Zoo Roxy (venue website)
Theatre
5-18, 20-29 Aug, 5:15pm-6:15pm
Reviewed by Richard Stamp

 Recommended for age 12+ only.

It’s not a comfortable feeling, coming into a theatre to find the actors standing in their underwear.  Is it OK to look?  Are you allowed to smile?  But if I’m honest with myself, the most uncomfortable aspect was a very personal one… for the gentleman among the three-strong cast looks better with his shirt off than I do, ever did, or ever will.

It’s a clever and effective opening tableau, which casts us into the mindset of the two women at the heart of this play.  Affected by eating disorders, they live with those thoughts not for a fleeting moment, but for every minute of every day.  As a piece of physical theatre, this work is well-choreographed – albeit that a couple of more abstract sequences tested my patience.  For me, though, the real power is in the spoken words; as the unnamed central character hugs her likeably blokeish boyfriend, she turns to us and admits that she lies to him every time she sees him.  “I’m pretending I’m happy,” she says.

For some light relief to balance the downbeat mood, the script turns to meta-theatrics, with the actors stepping out of character to acknowledge the fact they’re in a play.  The banter with their purposefully geeky guitarist is gentle, but funny enough; and the humour is very much needed, for some of the scenes are devastating.  As time went on and I learned more about the workings of the women’s minds, I grew sensitized to the unintended brutality of everyday remarks; mundane scenes became heartbreaking.  When one of them finally summons the courage to share her secret with her boyfriend, his reaction is simultaneously understandable and cruel.
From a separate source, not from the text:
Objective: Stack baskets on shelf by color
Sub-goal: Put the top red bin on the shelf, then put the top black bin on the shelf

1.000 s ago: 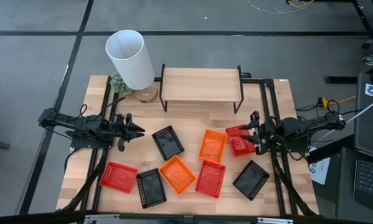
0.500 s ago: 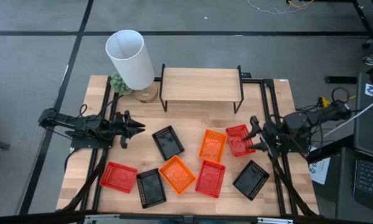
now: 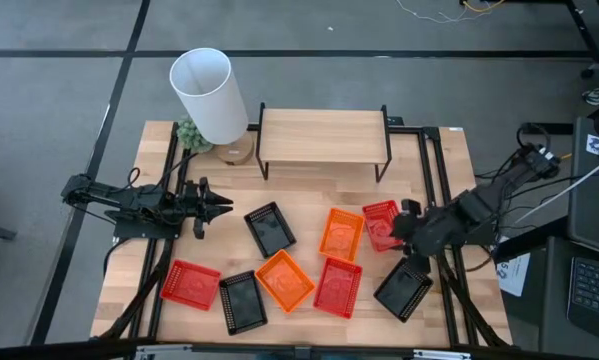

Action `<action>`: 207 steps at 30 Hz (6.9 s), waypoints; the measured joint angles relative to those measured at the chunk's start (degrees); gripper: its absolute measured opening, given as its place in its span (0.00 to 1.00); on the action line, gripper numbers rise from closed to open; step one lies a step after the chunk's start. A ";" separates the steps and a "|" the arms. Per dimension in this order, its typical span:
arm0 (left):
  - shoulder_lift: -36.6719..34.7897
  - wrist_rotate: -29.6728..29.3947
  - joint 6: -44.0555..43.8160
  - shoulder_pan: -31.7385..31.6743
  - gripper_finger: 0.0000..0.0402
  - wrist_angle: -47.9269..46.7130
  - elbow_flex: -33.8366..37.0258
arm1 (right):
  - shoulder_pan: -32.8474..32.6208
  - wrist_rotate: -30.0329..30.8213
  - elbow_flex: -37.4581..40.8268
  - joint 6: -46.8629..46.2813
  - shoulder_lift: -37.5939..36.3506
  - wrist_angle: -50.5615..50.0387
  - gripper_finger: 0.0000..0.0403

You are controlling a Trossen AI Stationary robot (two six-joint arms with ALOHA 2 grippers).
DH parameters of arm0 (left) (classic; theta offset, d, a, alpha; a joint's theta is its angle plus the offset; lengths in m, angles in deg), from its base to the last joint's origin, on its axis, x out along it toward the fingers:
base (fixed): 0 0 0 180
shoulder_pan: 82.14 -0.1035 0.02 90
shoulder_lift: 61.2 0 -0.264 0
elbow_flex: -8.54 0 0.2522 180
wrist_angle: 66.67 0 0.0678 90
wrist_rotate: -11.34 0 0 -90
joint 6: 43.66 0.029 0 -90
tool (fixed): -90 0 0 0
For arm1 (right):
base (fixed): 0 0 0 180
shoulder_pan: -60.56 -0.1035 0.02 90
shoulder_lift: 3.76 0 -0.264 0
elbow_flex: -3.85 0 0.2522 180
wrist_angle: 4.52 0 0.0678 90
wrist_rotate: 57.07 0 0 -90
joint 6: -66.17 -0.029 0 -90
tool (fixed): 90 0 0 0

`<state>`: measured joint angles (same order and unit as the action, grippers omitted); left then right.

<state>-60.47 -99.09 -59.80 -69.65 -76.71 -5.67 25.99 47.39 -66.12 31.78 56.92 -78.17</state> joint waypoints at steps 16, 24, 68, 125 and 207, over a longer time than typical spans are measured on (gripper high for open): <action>0.00 -0.04 0.21 0.01 0.23 -0.04 -0.02 | 0.98 -0.80 4.09 -1.40 7.48 -4.95 0.39; 0.02 -0.05 0.18 0.00 0.23 -0.04 -0.02 | 5.59 -6.56 4.09 7.26 10.89 -1.39 0.39; 0.00 1.86 -8.82 0.00 0.23 -0.28 -0.04 | 7.20 -4.71 2.73 7.52 32.59 -0.63 0.01; 0.00 1.84 0.22 0.01 0.23 -0.24 -0.04 | 59.05 -6.73 -34.27 52.67 32.59 -15.04 0.01; 51.09 11.03 -5.77 -1.19 0.23 4.30 -21.26 | 19.69 -32.08 -22.20 4.34 32.24 -3.57 0.27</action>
<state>-9.38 -88.05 -65.57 -70.84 -72.41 -26.93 45.67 15.31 -88.32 36.12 89.16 -81.74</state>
All three actors – and that guitarist – turn in well-judged performances, never over-wrought, but completely unambiguous about the importance of what we’re being shown.  It’s much to their credit that their performance stays engaging, even at its darker times; they explain rather than lecture, and created an instant rapport which meant I truly cared about their suffering, much as I might care for a colleague or friend.

I don’t normally give the ending away, but this time I must.  In the final monologue from the second, mysterious woman – whose separate story runs in parallel to the first – we discover that for her, at least, it’s all worked out OK.  The way she learns to accept herself is a little deus ex machina, but as the culmination of a longer journey it’s convincing and affirming.  The play presents no trite solutions, but it offers a reassurance that the cycle can be broken.  And there’s a supremely clever final visual image, which I won’t spoil for you, but highlights the power of love to wipe away pain.

And then they took their shirts off again.  But something had changed; a message had wormed its way into my brain.  I didn’t feel jealous any more.